On the other hand, maybe someone wrote a description in Chinese that said
"several tens of thousands" and someone else had it machine-translated into
English. The problem being that "tens of thousands" can also be a symbolic
"big number" (like "myriads") and modern English tends to use "millions" as
that symbolic number instead.

The existence of symbolic numbers is a common source of translation mistakes.
For example, I recently came across a Japanese text [45] where Google
Translate will turn 一三 into 13 or a thousand, depending on whether you include
「quotation marks」 or not

[45] Footnote 45 of
[https://www.aozora.gr.jp/cards/001850/files/57353_57270.html](https://www.aozora.gr.jp/cards/001850/files/57353_57270.html)
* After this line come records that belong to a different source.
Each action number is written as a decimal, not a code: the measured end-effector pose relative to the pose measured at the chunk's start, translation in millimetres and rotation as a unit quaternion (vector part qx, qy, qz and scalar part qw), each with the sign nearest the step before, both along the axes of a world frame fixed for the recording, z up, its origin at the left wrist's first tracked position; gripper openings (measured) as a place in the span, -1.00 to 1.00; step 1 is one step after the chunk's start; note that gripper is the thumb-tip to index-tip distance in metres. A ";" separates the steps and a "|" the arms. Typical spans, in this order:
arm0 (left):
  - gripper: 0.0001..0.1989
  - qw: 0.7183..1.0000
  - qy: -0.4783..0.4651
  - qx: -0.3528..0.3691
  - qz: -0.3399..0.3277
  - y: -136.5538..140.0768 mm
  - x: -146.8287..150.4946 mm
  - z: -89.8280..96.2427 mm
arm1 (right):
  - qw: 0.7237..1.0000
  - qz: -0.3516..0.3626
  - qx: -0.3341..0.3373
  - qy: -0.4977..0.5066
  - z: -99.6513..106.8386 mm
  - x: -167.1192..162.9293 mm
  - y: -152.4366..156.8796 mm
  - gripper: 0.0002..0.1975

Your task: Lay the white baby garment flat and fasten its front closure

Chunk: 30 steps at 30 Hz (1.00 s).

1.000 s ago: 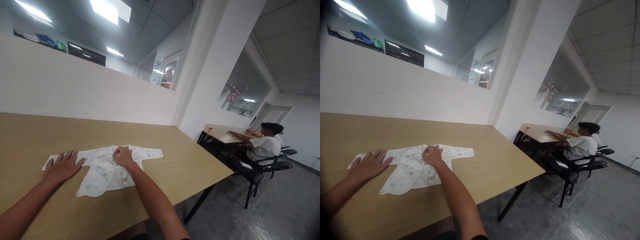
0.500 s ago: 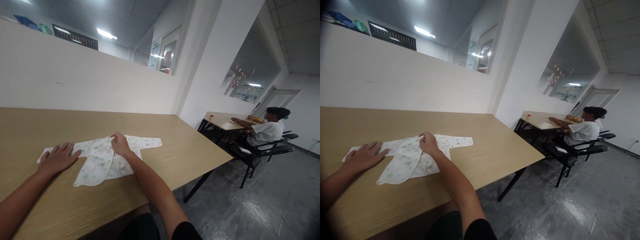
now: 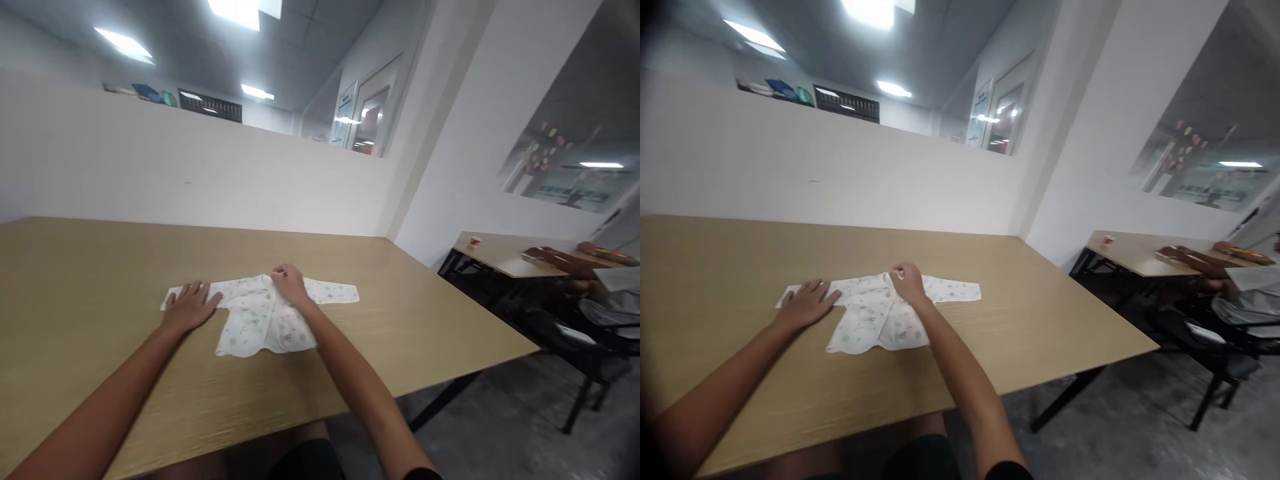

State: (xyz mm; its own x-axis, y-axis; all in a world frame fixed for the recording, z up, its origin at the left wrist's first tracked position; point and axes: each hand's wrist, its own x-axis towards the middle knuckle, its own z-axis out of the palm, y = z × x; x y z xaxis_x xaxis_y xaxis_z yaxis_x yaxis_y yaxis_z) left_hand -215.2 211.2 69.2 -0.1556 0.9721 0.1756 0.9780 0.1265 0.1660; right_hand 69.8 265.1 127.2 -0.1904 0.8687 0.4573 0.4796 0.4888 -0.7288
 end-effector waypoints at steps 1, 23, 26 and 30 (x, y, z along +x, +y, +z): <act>-0.21 1.000 0.000 0.003 0.000 -0.5 1.5 0.7 | 0.999 0.025 0.027 -0.014 6.6 4.8 -5.8 -0.92; -0.30 1.000 -0.006 -0.006 -0.006 -0.6 2.5 2.4 | 0.901 0.371 -0.031 -0.222 -2.1 31.1 -67.0 -0.89; -0.30 1.000 -0.006 -0.010 -0.005 -0.7 2.3 3.2 | 0.907 0.363 -0.032 -0.209 6.7 34.1 -68.0 -0.92; -0.29 1.000 -0.003 -0.010 -0.003 -1.3 3.1 3.6 | 0.914 0.348 -0.001 -0.209 23.7 48.7 -65.3 -0.92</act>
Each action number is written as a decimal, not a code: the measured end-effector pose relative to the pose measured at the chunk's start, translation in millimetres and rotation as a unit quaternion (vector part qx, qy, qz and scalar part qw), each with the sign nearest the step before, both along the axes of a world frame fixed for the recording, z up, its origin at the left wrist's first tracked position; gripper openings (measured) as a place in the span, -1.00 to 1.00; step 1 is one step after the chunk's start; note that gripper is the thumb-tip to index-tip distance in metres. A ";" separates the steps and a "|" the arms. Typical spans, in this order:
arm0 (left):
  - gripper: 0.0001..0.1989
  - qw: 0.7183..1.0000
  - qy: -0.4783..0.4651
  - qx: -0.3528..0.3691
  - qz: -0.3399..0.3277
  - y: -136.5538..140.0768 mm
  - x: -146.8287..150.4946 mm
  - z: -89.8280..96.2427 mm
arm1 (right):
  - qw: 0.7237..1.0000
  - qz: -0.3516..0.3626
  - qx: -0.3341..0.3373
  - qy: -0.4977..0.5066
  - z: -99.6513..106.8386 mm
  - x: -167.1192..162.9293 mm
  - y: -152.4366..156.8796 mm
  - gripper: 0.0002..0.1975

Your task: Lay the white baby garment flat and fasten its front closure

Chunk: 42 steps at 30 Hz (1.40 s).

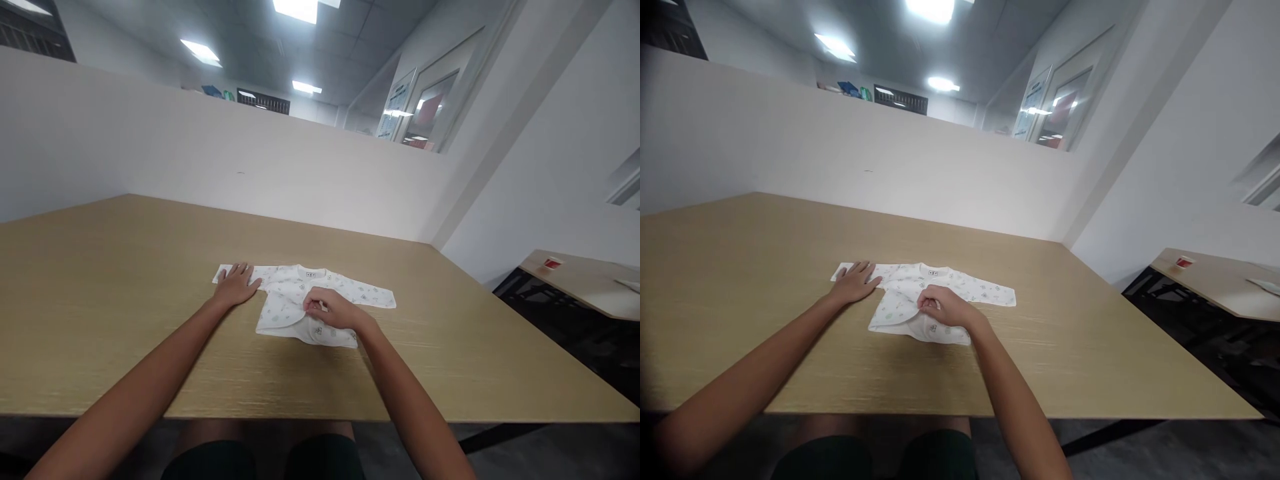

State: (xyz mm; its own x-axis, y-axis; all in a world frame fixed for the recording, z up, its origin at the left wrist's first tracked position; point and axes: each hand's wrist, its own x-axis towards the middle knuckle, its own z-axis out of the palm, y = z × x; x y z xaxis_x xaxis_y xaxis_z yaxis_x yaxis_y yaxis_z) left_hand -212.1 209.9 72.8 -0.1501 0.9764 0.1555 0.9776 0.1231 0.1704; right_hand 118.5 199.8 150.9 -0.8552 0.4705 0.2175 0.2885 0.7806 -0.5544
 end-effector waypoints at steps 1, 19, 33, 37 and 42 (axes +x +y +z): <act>-0.30 1.000 0.000 0.001 0.001 -0.2 0.3 -0.1 | 1.000 -0.007 0.009 -0.008 2.1 4.1 1.3 -0.92; -0.26 1.000 0.003 -0.016 0.008 -0.6 -5.4 1.8 | 0.991 -0.130 0.037 -0.016 -0.5 15.8 11.6 -0.83; -0.29 1.000 0.011 -0.025 -0.002 -4.8 -8.6 4.1 | 0.874 -0.431 0.108 -0.194 -57.4 99.2 85.3 -0.42; -0.47 0.991 0.001 0.124 -0.056 -24.2 18.7 36.7 | 0.897 -0.412 0.147 -0.064 -46.8 95.6 78.8 -0.57; -0.64 0.929 -0.078 0.136 -0.336 -63.9 79.5 64.6 | 0.930 -0.315 0.169 0.090 -36.8 57.6 52.2 -0.74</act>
[https://translate.google.com/#view=home&op=translate&sl=auto...](https://translate.google.com/#view=home&op=translate&sl=auto&tl=en&text=%E3%80%8C%E5%BD%BC%E7%AD%89%E3%81%AF%E4%B8%80%E4%B8%89%E4%BA%BA%E3%81%AE%E7%8E%8B%E3%81%A7%E3%81%82%E3%82%8B%E3%80%82%E2%80%95%E2%80%95%E5%90%8D%E3%81%AF%E7%A7%98%E3%81%99%E3%81%8C%E3%80%81%E7%9C%9F%E3%81%AB%E7%8E%8B%E3%81%A7%E3%81%82%E3%82%8B%E3%80%81%E7%8E%8B%E4%BB%A5%E4%B8%8A%E3%81%A7%E3%81%95%E3%81%88%E3%81%82%E3%82%8B%E2%80%95%E2%80%95%E5%88%A4%E6%96%AD%E3%81%97%E5%AE%9F%E8%A1%8C%E3%81%99%E3%82%8B%E3%80%82%E5%BD%BC%E7%AD%89%E3%81%AF%E7%A4%BE%E4%BC%9A%E3%81%AE%E4%B8%8A%E3%82%92%E9%AB%98%E3%81%8F%E9%A3%9B%E3%81%B6%E7%BF%BC%E3%82%92%E6%8C%81%E3%81%A3%E3%81%A6%E3%81%84%E3%81%A6%E3%80%81%E7%A4%BE%E4%BC%9A%E3%81%AE%E5%BA%95%E6%B7%B1%E3%81%8F%E6%BD%9C%E3%82%8B%E3%81%93%E3%81%A8%E3%81%95%E3%81%88%E5%87%BA%E6%9D%A5%E3%82%8B%E3%80%82%E3%81%9D%E3%81%97%E3%81%A6%E5%BD%BC%E7%AD%89%E3%81%AF%E7%A4%BE%E4%BC%9A%E3%81%AE%E4%B8%AD%E3%81%AB%E3%81%82%E3%82%8B%E5%A0%B4%E6%89%80%E3%82%92%E5%8D%A0%E3%82%81%E3%82%8B%E3%81%93%E3%81%A8%E3%82%92%E8%BB%BD%E8%94%91%E3%81%99%E3%82%8B%E3%80%82%E4%BD%95%E6%95%85%E3%81%AA%E3%82%89%E3%80%81%E5%BD%BC%E7%AD%89%E3%81%AF%E7%A4%BE%E4%BC%9A%E3%82%92%E4%B8%8A%E5%9B%9E%E3%82%8B%E7%84%A1%E9%99%90%E3%81%AE%E5%8A%9B%E3%82%92%E4%B8%8E%E3%81%88%E3%82%89%E3%82%8C%E3%81%A6%E3%81%84%E3%82%8B%E3%81%8B%E3%82%89%E3%81%A0%E3%80%8D)

------
syntaxing
I always wondered what the implications are for the "lack of privacy" in
China, for the better or the worse. What I mean by this is something like
WeChat. A lot of Americans do not understand the sheer size of data it
collects. WeChat (by Tencent) is pretty much a conglomerate of all the top
services we use here in the states (Google, Paypal, Facebook, Stripe, Venmo,
Whatsapp, etc). Now imagine when the Chinese government starts dictating the
development of AI through this data. I am not sure if there is another country
that can collect and distribute data at this scale since there is not much
public remorse for such actions.

------
ausjke
This is why China will beat any other countries including US on AI and ML
hands-down, it has no privacy law and people don't care that much either so it
collects such a huge volume of data for training and mining.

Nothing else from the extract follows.